→ **Assignment**:
Write out each line of the entries below that holds the word "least".

→ **Input data**:
# # # # #
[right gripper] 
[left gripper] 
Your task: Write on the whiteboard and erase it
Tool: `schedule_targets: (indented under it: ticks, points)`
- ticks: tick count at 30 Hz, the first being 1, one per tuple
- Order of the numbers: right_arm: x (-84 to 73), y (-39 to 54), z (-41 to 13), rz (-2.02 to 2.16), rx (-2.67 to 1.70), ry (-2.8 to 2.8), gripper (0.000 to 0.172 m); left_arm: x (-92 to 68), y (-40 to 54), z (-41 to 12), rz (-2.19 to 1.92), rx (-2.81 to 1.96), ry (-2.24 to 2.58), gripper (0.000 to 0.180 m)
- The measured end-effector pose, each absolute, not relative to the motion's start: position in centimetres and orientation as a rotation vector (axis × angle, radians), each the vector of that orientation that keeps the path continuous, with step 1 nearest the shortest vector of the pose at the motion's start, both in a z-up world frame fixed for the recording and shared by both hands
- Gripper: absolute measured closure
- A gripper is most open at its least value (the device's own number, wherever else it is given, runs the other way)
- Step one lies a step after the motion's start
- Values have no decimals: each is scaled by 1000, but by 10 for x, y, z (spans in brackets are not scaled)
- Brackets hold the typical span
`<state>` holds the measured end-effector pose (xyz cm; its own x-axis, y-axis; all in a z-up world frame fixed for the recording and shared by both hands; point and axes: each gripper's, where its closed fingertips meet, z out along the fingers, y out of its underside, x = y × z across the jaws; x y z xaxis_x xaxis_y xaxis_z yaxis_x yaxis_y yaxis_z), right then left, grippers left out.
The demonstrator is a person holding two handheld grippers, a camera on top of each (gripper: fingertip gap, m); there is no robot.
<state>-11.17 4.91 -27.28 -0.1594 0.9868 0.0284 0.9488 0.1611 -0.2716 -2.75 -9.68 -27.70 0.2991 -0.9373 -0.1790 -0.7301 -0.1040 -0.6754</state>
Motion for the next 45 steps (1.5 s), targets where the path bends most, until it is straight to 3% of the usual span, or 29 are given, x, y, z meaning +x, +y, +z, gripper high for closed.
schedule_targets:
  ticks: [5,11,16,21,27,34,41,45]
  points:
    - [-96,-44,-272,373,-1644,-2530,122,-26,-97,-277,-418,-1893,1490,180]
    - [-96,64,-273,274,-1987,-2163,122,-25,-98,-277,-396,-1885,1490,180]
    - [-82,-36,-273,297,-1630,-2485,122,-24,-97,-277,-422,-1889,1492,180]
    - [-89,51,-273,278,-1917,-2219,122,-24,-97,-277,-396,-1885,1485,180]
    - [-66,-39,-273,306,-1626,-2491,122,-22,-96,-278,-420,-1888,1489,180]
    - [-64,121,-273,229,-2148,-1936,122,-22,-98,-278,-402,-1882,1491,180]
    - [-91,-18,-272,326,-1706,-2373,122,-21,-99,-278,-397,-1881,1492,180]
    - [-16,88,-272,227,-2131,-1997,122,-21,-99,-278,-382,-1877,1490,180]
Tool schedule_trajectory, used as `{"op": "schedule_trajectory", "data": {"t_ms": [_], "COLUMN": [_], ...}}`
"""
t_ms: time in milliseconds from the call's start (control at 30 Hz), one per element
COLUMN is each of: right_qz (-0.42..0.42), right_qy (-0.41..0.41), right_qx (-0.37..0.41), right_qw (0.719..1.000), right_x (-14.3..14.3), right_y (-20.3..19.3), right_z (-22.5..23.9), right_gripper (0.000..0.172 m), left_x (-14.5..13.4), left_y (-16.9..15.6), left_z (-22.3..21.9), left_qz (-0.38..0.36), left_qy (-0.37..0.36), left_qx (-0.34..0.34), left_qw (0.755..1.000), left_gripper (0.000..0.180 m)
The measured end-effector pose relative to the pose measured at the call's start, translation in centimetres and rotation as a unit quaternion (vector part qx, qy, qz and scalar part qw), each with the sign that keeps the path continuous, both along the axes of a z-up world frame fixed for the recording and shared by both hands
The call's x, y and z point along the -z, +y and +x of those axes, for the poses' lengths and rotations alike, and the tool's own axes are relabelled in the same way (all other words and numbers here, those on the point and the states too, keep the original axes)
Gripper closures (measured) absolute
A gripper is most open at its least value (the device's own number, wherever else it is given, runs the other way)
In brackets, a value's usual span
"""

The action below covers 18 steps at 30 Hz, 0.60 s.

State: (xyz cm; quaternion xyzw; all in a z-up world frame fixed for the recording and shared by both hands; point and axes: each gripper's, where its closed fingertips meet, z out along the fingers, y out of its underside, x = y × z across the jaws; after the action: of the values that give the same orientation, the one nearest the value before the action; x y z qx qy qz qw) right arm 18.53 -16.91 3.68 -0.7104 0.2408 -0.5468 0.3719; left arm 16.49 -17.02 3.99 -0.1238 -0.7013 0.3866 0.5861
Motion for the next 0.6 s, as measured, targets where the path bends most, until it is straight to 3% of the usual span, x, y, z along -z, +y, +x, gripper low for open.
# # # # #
→ **Answer for the task**:
- A gripper is most open at its least value (the device's own number, wherever else it is given, runs the other way)
A gripper is most open at its least value (the device's own number, wherever else it is given, runs the other way)

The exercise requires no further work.